HKFoods Plc is a Finnish manufacturer of meat foods and products, but nowadays its product range also includes ready meals. The HQ is based in Turku. In the 1990s and 2000s the company – by then known as HK Ruokatalo Oy – targeted the international market, acquiring meat production companies around the Baltic Sea: In Sweden, Poland, Estonia, Latvia and Lithuania – including the Swedish Scan AB in 2007, resulting in the modern-day name of the company.

HK is originally an initialism of Helsingin Kauppiaat ("Helsinki Merchants"), a company that was acquired by LSO in 1991. HK is the best known brand of the company in Finland.

HKScan Corporation's new name HKFoods Plc was registered in the Trade Register on 24 May 2024. HKFoods is the fifth largest food manufacturer in Europe and a company listed in the Helsinki Stock Exchange.

==History==
Text in this section is largely based on a translation of the company's history page

The history of the company in its current form traces back to the year 1913, when a number of farmers founded the co-operative slaughterhouse of South-Western Finland (LSO – Lounais-Suomen Osuusteurastamo, or nowadays LSO-Osuuskunta Oy, a subsidiary of HK Ruokatalo Oy responsible for attaining the livestock in Finland). The company was successful in domestic meat wholesales.
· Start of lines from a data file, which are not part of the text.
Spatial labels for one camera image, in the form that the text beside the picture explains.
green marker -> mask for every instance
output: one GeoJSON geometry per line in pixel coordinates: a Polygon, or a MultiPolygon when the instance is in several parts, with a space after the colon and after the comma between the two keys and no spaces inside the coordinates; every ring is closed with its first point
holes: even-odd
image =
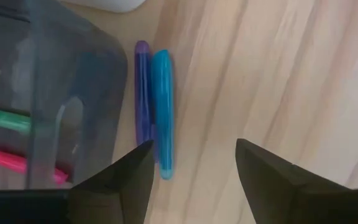
{"type": "Polygon", "coordinates": [[[28,134],[31,120],[28,116],[0,110],[0,127],[28,134]]]}

wooden table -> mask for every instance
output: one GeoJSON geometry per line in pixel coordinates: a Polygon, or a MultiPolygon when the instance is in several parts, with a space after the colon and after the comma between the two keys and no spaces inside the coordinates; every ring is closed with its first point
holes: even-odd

More local co-operative meat producers joined LSO during the 1960s, 1970s and 1980s. A big reorganization took place in the Finnish meat products market in 1981 and 1985 when SOK and OTK – both large retailing co-operatives – gave up their own meat industries. This naturally led to major increase in LSO's market share.
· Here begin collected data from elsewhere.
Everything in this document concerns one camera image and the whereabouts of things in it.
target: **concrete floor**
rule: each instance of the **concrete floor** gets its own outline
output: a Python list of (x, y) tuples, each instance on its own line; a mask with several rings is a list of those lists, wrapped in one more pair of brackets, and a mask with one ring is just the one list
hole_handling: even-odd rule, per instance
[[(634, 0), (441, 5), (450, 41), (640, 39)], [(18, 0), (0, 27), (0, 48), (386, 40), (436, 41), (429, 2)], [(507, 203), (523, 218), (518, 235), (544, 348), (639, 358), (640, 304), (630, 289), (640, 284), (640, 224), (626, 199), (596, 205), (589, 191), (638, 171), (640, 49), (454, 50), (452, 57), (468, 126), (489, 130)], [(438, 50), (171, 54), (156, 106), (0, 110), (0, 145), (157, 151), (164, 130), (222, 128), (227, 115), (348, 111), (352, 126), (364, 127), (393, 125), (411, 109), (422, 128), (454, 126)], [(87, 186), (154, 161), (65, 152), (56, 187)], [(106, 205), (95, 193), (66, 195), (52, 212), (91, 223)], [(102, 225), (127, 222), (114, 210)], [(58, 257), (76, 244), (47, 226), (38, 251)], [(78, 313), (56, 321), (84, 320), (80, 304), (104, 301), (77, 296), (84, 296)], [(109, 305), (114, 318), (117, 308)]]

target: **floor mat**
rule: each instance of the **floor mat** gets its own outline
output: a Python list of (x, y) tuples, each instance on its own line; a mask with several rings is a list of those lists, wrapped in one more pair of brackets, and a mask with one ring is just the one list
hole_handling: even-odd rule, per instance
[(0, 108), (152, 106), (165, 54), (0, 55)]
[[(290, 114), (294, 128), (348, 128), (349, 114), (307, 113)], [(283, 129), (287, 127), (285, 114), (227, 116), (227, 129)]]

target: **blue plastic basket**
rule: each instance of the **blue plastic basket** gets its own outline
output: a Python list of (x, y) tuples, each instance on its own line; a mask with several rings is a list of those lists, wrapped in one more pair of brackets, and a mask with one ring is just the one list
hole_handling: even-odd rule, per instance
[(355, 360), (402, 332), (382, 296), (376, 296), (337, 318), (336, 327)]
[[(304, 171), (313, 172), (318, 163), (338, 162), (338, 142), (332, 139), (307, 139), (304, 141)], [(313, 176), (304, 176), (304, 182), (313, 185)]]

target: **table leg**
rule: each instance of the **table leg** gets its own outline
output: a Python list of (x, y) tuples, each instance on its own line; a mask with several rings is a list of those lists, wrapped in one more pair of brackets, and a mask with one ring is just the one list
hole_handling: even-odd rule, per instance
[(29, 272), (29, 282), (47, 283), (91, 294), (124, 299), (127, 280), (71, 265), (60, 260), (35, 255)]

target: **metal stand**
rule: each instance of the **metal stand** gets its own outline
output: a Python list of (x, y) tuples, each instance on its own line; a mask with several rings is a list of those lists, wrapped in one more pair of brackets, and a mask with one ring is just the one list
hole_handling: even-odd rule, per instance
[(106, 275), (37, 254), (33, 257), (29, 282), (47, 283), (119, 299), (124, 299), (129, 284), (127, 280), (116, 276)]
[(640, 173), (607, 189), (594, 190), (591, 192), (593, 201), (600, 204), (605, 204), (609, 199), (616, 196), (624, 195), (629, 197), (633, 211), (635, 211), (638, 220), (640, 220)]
During the early 1990s LSO acquired other domestic food manufacturers: Helsingin Kauppiaat Oy in 1991 and Kariniemi Oy in 1993. Helsingin Kauppiaat was a meat producer with a factory located in Helsinki's suburb Sörnäinen at the time. Its products included the well-recognized Sininen Lenkki sausage. Kariniemi was a producer of chicken meat. Sörnäinen area is still active (as of 2010) in meat production and wholesale business, spotting Helsingin Tukku wholesaler and Chef Wotkin's meathouse, but all the functions of the original HK factory, including the production of Sininen Lenkki, have moved to a new factory in Pakkala, Vantaa.

The company started foreign expansion in 1998, when it bought the majority of shares in the Estonian Rakvere Lihakombinaat, a previously state-owned but later privatized food producer. More companies were acquired in the following years: Sokołów in Poland, Tallegg in Estonia and Rigas Miesnieks in Latvia. Rigas Miesnieks has operations in Lithuania as well, where the company offers Klaipedos Maistas brand products in addition to its own Latvian brands.

In 2006 and 2007 the heavily expanded company, that by this time was known as HK Ruokatalo Group, acquired Scan AB, the largest meat producer in Sweden. Consequently, the company renamed to HKScan Oyj.

In September 2010 HKScan announced that it would acquire the biggest poultry products manufacturer in Denmark, Rose Poultry.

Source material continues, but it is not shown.